◆ **Prompt**: From the entries below, output the line with "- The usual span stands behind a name" and each following line up to and including the line with "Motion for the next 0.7", exactly as written.

◆ **Source records**:
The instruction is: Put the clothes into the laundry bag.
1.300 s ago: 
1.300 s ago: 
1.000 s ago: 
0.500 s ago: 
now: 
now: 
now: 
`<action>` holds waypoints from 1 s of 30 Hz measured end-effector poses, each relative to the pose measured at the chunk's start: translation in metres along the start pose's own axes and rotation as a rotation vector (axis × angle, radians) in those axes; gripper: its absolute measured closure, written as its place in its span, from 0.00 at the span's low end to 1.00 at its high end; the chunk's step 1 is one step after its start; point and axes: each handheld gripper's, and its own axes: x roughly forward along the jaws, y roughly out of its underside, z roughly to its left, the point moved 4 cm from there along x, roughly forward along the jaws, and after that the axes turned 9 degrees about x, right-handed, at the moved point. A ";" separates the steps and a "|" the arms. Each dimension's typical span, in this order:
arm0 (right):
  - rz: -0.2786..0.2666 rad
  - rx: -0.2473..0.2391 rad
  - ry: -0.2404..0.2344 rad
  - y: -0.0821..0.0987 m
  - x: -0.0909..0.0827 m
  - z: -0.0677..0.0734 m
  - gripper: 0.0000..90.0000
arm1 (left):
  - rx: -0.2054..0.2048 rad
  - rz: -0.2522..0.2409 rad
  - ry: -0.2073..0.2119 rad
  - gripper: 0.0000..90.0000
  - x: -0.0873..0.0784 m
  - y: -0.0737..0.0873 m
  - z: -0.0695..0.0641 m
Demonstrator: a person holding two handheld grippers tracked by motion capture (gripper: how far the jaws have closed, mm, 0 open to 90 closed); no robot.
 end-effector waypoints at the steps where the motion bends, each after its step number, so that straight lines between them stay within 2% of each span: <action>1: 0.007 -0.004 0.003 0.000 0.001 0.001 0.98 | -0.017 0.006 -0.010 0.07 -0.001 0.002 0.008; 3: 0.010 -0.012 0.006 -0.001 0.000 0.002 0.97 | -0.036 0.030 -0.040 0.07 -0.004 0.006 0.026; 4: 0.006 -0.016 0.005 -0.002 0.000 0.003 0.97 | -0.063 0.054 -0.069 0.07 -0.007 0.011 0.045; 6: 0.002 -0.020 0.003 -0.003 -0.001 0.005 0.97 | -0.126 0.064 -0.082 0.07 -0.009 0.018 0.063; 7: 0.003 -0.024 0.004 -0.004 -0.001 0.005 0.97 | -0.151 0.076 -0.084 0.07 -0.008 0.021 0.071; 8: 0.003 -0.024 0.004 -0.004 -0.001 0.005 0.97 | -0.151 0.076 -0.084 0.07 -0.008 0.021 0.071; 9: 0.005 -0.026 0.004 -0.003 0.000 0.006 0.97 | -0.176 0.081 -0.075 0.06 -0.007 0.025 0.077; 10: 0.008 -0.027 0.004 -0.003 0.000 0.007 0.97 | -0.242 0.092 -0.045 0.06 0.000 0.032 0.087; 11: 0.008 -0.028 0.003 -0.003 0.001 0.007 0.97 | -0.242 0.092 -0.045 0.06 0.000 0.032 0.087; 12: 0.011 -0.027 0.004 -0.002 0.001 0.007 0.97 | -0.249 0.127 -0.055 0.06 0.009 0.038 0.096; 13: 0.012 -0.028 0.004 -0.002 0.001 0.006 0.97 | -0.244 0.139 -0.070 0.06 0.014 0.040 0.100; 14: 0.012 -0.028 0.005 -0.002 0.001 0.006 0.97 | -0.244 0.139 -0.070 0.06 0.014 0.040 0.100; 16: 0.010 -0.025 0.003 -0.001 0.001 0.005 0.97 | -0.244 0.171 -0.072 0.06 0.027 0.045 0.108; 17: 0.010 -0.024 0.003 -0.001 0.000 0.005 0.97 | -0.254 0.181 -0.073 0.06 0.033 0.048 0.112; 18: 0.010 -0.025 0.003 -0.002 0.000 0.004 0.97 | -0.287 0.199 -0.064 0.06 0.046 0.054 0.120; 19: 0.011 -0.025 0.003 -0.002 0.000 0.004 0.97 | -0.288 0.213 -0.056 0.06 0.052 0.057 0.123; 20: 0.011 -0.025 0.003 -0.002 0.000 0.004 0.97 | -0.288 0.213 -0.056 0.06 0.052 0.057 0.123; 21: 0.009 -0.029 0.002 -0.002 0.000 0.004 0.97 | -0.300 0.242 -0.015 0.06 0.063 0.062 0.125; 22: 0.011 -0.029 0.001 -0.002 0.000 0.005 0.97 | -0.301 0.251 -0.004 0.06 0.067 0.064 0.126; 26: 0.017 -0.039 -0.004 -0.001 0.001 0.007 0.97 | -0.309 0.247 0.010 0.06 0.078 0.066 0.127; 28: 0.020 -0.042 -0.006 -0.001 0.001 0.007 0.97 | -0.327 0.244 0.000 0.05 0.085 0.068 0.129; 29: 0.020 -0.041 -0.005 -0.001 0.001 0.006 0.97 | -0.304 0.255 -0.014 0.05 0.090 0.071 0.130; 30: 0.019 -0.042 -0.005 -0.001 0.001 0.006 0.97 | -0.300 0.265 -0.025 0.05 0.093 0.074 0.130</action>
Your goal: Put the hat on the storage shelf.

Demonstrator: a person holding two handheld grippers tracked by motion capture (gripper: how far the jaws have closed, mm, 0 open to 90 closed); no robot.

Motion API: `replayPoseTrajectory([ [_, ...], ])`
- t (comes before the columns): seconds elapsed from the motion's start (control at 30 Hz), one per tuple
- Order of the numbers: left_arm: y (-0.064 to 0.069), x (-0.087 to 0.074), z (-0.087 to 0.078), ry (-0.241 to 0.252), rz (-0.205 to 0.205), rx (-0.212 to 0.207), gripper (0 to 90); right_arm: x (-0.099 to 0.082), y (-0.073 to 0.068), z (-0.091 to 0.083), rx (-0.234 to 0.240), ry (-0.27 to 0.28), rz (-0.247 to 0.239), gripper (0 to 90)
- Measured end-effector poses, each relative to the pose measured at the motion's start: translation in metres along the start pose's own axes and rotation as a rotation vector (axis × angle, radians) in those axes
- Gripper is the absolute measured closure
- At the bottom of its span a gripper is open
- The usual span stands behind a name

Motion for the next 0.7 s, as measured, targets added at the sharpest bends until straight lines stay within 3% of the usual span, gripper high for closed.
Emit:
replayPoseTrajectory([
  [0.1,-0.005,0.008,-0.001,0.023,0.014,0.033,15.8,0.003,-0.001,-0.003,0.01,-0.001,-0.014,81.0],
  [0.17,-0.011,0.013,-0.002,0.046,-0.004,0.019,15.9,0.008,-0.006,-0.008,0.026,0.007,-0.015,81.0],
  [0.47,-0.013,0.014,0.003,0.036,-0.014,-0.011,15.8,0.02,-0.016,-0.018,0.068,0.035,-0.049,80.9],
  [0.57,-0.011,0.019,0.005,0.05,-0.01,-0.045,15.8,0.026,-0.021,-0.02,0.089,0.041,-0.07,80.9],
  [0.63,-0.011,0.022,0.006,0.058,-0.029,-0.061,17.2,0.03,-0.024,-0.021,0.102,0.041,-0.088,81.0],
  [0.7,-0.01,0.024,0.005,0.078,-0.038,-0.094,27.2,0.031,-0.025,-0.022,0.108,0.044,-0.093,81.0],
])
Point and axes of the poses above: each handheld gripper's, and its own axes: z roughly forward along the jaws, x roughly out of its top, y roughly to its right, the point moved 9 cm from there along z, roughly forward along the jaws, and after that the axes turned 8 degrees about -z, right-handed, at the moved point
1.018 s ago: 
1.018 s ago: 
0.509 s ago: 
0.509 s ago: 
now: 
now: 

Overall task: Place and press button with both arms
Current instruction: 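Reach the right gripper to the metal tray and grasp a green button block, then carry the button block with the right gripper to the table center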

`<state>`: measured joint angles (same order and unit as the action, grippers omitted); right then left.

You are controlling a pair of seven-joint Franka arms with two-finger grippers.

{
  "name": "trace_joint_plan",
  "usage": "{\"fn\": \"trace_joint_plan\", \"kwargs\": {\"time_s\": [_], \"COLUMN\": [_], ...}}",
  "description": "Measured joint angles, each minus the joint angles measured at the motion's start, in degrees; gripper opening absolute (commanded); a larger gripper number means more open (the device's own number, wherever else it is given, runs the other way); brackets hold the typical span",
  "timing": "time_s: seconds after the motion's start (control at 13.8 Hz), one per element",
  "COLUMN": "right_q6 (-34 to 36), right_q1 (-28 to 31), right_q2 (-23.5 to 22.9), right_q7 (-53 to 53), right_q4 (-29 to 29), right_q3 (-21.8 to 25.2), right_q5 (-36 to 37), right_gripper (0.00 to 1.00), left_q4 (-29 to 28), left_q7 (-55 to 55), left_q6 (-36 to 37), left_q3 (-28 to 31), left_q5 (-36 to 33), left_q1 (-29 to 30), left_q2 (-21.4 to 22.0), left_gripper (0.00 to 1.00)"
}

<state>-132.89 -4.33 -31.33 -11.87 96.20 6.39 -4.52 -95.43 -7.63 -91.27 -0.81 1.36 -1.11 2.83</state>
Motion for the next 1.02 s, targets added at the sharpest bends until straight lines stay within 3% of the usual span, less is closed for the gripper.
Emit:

◆ **Completed exercise**:
- The usual span stands behind a name

Motion for the next 0.7 s, as measured, targets added at the sharpest bends until straight lines stay within 3% of the usual span, gripper high for closed.

No further output is required, since the answer is complete.